Good enough—I was half reassured. We booked our plane tickets.

Having driven through east and southern Tanzania for weeks without encountering the fabled vectors, we had grown somewhat complacent regarding the threat they posed. It was not until we headed north and found ourselves in the forest around Lake Manyara that they began to make their presence known—and to remind us why entire sections of Africa remain to this day unable to support herdsmen and their cattle.

We had stopped the car to watch a huge troop of baboons playing, feeding, and generally acting like primates. To conserve hard-to-obtain fuel, we had the air-conditioner off and the windows rolled down. Had any of the baboons approached too closely, we would have swiftly rolled them back up. Baboons are notorious for invading cars and making off with anything they can lay their hands on. But since we were off the beaten tourist track, this particular large troop was unsure of us. They had not yet learned that humans in cars can be a source of food and entertainment.
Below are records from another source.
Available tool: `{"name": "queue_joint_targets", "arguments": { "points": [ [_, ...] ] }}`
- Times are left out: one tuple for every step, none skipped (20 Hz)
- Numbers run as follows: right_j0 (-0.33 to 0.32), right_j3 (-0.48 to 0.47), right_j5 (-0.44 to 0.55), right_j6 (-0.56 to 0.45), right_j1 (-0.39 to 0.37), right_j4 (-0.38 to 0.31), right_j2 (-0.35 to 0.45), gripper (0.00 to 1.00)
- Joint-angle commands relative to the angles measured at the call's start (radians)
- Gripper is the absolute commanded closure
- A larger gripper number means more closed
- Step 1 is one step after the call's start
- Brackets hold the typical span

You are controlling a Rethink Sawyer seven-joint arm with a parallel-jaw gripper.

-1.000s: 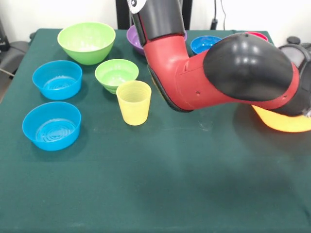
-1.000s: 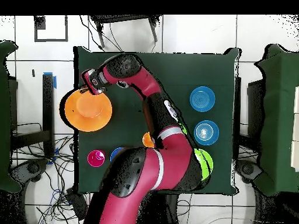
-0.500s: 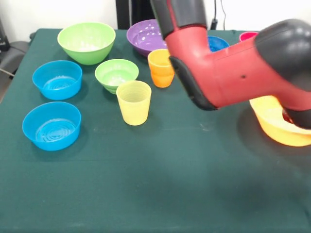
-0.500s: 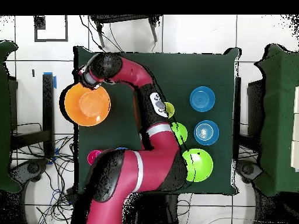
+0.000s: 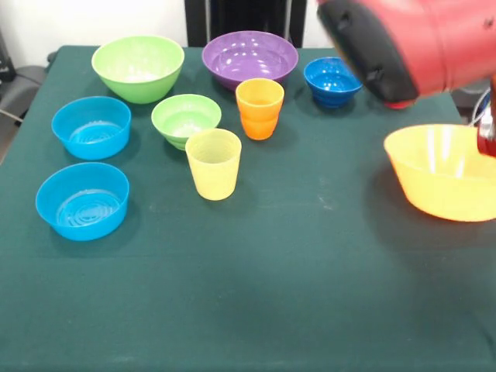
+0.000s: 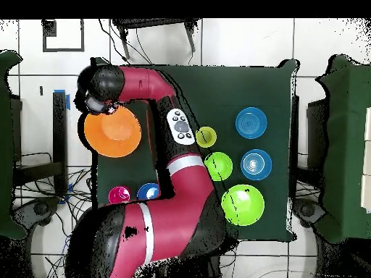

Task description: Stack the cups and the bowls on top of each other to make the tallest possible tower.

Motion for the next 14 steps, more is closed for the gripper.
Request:
{"name": "queue_joint_targets", "arguments": {
  "points": [
    [-0.010, 0.133, -0.204, -0.252, -0.114, -0.246, -0.106, 1.00],
    [-0.005, 0.134, -0.228, -0.266, -0.116, -0.280, -0.110, 1.00],
    [-0.003, 0.132, -0.256, -0.281, -0.115, -0.313, -0.109, 1.00],
    [-0.002, 0.141, -0.275, -0.291, -0.118, -0.339, -0.104, 1.00],
    [-0.007, 0.143, -0.305, -0.313, -0.115, -0.366, -0.092, 1.00],
    [-0.009, 0.148, -0.316, -0.318, -0.111, -0.384, -0.084, 1.00],
    [-0.008, 0.139, -0.330, -0.323, -0.100, -0.405, -0.081, 1.00],
    [-0.010, 0.141, -0.334, -0.326, -0.094, -0.419, -0.074, 1.00],
    [-0.013, 0.146, -0.340, -0.331, -0.090, -0.434, -0.067, 1.00],
    [-0.014, 0.144, -0.339, -0.340, -0.084, -0.449, -0.063, 1.00],
    [-0.016, 0.144, -0.333, -0.351, -0.080, -0.460, -0.056, 1.00],
    [-0.017, 0.143, -0.322, -0.358, -0.076, -0.469, -0.052, 1.00],
    [-0.016, 0.135, -0.299, -0.370, -0.070, -0.478, -0.048, 1.00],
    [-0.014, 0.130, -0.277, -0.377, -0.067, -0.487, -0.050, 1.00]
  ]
}}
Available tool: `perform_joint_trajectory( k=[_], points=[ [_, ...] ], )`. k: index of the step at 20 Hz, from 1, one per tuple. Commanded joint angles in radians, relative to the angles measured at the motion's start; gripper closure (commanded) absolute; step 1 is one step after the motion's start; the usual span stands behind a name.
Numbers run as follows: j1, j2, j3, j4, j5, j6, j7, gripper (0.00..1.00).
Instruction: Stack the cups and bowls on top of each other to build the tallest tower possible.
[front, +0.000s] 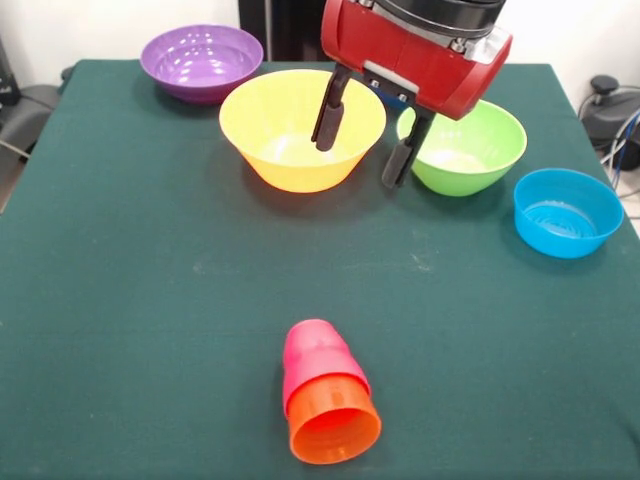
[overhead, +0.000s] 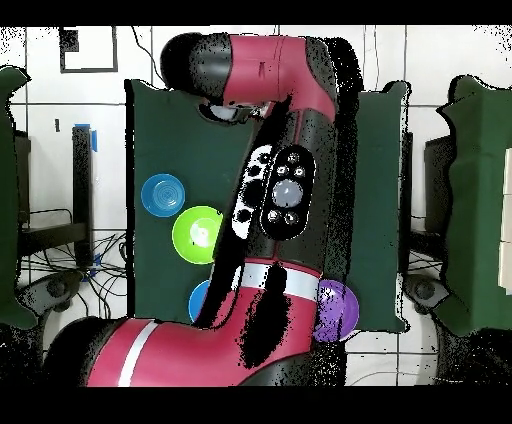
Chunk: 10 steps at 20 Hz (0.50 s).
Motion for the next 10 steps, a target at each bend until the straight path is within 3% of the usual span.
perform_joint_trajectory(
  k=[1,10],
  points=[
    [0.032,0.001,0.044,0.1,-0.001,-0.043,0.16,0.0],
    [0.032,-0.016,0.033,0.169,0.0,-0.127,0.163,0.0]
  ],
)
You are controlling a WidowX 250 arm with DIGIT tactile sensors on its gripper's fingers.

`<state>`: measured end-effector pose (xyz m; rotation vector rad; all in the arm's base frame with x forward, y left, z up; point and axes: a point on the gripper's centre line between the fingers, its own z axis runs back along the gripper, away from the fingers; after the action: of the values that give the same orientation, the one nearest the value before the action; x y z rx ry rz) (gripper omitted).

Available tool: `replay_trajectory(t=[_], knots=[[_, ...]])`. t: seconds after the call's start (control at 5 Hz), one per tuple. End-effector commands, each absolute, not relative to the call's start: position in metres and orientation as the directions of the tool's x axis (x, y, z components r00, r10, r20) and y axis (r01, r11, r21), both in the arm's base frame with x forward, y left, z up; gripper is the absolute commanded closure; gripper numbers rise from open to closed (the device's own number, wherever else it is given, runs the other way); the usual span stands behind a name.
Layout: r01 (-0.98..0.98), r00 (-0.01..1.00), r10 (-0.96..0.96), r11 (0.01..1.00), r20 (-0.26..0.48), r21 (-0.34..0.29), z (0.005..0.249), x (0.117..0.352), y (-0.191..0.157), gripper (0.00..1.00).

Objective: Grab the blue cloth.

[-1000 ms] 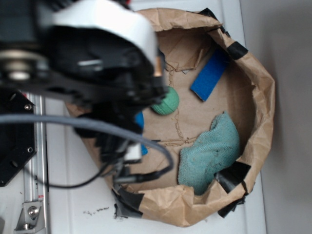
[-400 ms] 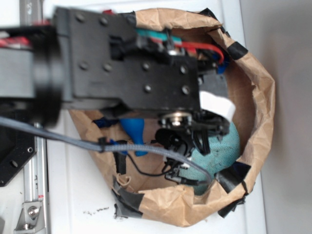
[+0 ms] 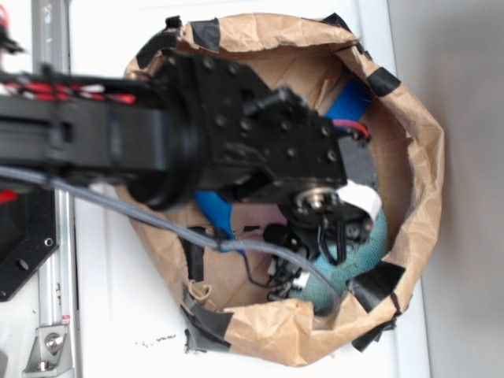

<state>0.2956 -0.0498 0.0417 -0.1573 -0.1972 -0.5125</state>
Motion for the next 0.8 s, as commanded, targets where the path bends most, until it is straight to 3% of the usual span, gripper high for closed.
replay_trajectory(t=[0.0, 0.2, 0.4, 0.6], knots=[[0.733, 0.655, -0.689, 0.679, 0.309, -0.039, 0.043, 0.287, -0.096, 0.0], [0.761, 0.619, -0.74, 0.648, 0.265, 0.034, 0.036, 0.292, -0.106, 0.0], [0.732, 0.65, -0.715, 0.68, 0.255, 0.04, 0.033, 0.301, -0.101, 1.0], [0.697, 0.684, -0.682, 0.716, 0.259, 0.043, 0.038, 0.309, -0.09, 1.0]])
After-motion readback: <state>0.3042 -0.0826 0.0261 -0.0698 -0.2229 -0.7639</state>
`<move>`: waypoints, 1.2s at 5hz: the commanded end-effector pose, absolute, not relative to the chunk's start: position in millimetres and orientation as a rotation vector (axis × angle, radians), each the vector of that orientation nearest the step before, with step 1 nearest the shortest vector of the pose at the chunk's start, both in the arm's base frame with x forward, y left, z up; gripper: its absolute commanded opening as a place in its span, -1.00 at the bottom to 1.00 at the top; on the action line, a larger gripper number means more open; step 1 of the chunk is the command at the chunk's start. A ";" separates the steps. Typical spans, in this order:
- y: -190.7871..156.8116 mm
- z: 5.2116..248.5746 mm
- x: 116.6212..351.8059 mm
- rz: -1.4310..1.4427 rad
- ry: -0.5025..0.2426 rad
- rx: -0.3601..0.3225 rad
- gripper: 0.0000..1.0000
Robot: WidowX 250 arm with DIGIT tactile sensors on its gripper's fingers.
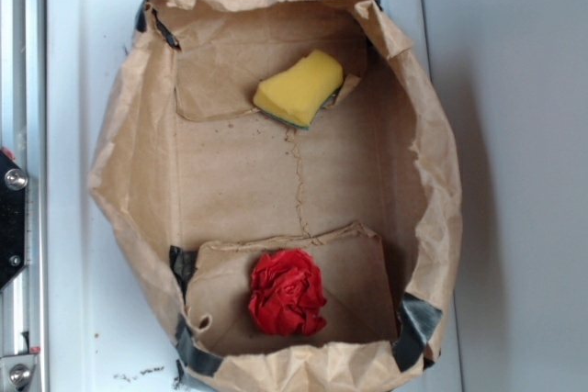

Suddenly, Sally Smythe let out a yelp of pain, and we all immediately looked in her direction.

“Tsetse fly,” she declared unhappily. A moment later, JoAnn echoed our friend’s exclamation. We immediately started rolling up windows—and embarking on a frenzied program of highly localized extermination.

We couldn’t roll the windows down to shoo the flies out because that would only let more of them in. That was when I discovered that the tsetse fly is very likely the most intelligent and deceptive member of the fly family. It is certainly the toughest.

They’re not hard to see. About the size of a common large housefly, they are the same bland gray in color; the better to blend in with any background, no doubt. They are also the possums of the fly world. Swat a tsetse fly, and it will fall off you, lie on the ground (or in this case the floor of the car) and play dead. Look away, and this Lazarusian insect immediately returns to the attack.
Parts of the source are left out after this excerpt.